Brief: Set down the data that follows again, exactly as written.

(Records from a collection)
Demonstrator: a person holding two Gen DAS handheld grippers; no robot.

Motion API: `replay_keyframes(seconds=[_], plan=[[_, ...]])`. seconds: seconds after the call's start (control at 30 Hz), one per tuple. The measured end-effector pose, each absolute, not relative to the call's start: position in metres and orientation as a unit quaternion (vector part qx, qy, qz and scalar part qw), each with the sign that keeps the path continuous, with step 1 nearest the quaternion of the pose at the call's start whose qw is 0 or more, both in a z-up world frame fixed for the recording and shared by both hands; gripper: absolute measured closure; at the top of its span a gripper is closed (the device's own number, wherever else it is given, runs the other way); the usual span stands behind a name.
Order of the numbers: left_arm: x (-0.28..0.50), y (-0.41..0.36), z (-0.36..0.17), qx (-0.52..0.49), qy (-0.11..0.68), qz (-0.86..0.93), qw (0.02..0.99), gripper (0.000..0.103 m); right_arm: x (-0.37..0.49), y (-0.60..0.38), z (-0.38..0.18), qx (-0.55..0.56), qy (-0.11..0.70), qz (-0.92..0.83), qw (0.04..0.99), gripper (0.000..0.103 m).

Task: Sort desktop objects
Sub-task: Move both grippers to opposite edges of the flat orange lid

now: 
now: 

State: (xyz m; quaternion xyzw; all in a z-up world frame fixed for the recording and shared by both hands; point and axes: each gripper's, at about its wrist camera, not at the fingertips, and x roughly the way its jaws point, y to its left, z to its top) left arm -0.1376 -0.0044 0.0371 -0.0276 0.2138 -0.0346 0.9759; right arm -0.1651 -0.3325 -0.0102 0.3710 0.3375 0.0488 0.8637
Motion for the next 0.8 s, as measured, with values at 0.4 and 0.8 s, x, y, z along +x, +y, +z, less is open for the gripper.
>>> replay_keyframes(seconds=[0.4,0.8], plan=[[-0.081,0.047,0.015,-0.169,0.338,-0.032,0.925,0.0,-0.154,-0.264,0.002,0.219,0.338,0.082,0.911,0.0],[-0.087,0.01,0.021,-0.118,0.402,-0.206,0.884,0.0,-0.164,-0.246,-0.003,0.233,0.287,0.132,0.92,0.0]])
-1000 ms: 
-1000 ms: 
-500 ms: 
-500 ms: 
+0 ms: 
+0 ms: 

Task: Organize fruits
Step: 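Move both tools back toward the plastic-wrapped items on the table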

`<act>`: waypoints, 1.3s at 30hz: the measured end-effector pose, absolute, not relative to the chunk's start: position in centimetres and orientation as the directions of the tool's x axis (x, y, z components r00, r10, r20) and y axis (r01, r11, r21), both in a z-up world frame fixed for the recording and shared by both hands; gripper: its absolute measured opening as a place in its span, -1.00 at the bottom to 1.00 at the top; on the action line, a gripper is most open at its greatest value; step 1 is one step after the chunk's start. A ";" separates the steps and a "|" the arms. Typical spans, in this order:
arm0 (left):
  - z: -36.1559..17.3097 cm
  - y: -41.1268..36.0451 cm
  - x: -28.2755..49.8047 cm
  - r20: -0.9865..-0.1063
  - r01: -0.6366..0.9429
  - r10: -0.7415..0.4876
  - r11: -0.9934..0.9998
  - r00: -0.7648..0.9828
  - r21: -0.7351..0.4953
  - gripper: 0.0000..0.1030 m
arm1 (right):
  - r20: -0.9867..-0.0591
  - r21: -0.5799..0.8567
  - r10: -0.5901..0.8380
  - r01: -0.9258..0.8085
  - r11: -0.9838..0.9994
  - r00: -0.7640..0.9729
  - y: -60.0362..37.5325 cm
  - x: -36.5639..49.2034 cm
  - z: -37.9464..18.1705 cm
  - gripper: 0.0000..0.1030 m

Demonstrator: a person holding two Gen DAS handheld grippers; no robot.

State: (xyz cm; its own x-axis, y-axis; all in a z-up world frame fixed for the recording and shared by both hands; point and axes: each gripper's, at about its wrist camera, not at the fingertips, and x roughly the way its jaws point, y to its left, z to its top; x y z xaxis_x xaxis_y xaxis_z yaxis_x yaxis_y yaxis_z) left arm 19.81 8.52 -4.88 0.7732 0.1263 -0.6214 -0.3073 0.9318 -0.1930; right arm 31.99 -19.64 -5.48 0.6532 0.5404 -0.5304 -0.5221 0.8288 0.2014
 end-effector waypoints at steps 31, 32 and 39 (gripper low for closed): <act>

Answer area:
Demonstrator: a person holding two Gen DAS handheld grippers; no robot.

Motion API: `replay_keyframes(seconds=[_], plan=[[_, ...]])`. seconds: seconds after the call's start (control at 30 Hz), one per tuple. The measured end-effector pose, each absolute, not relative to the call's start: position in metres and orientation as a unit quaternion (vector part qx, qy, qz and scalar part qw), each with the sign that keeps the path continuous, with step 1 nearest the quaternion of the pose at the call's start whose qw is 0 or more, both in a z-up world frame fixed for the recording and shared by both hands; gripper: absolute measured closure; at the top of its span a gripper is closed (the device's own number, wherever else it is given, runs the other way); the usual span stands behind a name.
Order of the numbers: left_arm: x (-0.28..0.50), y (-0.41..0.36), z (-0.36..0.17), qx (-0.52..0.49), qy (-0.11..0.68), qz (-0.86..0.93), qw (0.02..0.99), gripper (0.000..0.103 m); right_arm: x (-0.37..0.49), y (-0.60..0.38), z (-0.38..0.18), qx (-0.55..0.56), qy (-0.11..0.70), qz (-0.92..0.83), qw (0.04..0.99), gripper (0.000..0.103 m).

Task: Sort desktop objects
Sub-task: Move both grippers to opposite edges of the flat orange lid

now: 
now: 

State: (xyz m; quaternion xyzw; all in a z-up world frame fixed for the recording and shared by both hands; point and axes: each gripper's, at about its wrist camera, not at the fingertips, and x roughly the way its jaws point, y to its left, z to its top) left arm -0.1376 -0.0044 0.0371 -0.0276 0.2138 -0.0346 0.9759; right arm -0.1651 -0.3325 -0.0102 0.3710 0.3375 0.0488 0.8637
Motion for the next 0.8 s, as measured, with values at 0.4 and 0.8 s, x, y, z along +x, +y, +z, less is open for the gripper.
>>> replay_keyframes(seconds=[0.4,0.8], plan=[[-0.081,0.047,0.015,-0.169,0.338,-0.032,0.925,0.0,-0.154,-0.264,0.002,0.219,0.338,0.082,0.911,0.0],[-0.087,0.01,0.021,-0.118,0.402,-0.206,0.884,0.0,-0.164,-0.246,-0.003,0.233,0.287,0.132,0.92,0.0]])
-1000 ms: 
-1000 ms: 
-500 ms: 
-500 ms: 
+0 ms: 
+0 ms: 

Task: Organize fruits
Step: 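Move both tools back toward the plastic-wrapped items on the table
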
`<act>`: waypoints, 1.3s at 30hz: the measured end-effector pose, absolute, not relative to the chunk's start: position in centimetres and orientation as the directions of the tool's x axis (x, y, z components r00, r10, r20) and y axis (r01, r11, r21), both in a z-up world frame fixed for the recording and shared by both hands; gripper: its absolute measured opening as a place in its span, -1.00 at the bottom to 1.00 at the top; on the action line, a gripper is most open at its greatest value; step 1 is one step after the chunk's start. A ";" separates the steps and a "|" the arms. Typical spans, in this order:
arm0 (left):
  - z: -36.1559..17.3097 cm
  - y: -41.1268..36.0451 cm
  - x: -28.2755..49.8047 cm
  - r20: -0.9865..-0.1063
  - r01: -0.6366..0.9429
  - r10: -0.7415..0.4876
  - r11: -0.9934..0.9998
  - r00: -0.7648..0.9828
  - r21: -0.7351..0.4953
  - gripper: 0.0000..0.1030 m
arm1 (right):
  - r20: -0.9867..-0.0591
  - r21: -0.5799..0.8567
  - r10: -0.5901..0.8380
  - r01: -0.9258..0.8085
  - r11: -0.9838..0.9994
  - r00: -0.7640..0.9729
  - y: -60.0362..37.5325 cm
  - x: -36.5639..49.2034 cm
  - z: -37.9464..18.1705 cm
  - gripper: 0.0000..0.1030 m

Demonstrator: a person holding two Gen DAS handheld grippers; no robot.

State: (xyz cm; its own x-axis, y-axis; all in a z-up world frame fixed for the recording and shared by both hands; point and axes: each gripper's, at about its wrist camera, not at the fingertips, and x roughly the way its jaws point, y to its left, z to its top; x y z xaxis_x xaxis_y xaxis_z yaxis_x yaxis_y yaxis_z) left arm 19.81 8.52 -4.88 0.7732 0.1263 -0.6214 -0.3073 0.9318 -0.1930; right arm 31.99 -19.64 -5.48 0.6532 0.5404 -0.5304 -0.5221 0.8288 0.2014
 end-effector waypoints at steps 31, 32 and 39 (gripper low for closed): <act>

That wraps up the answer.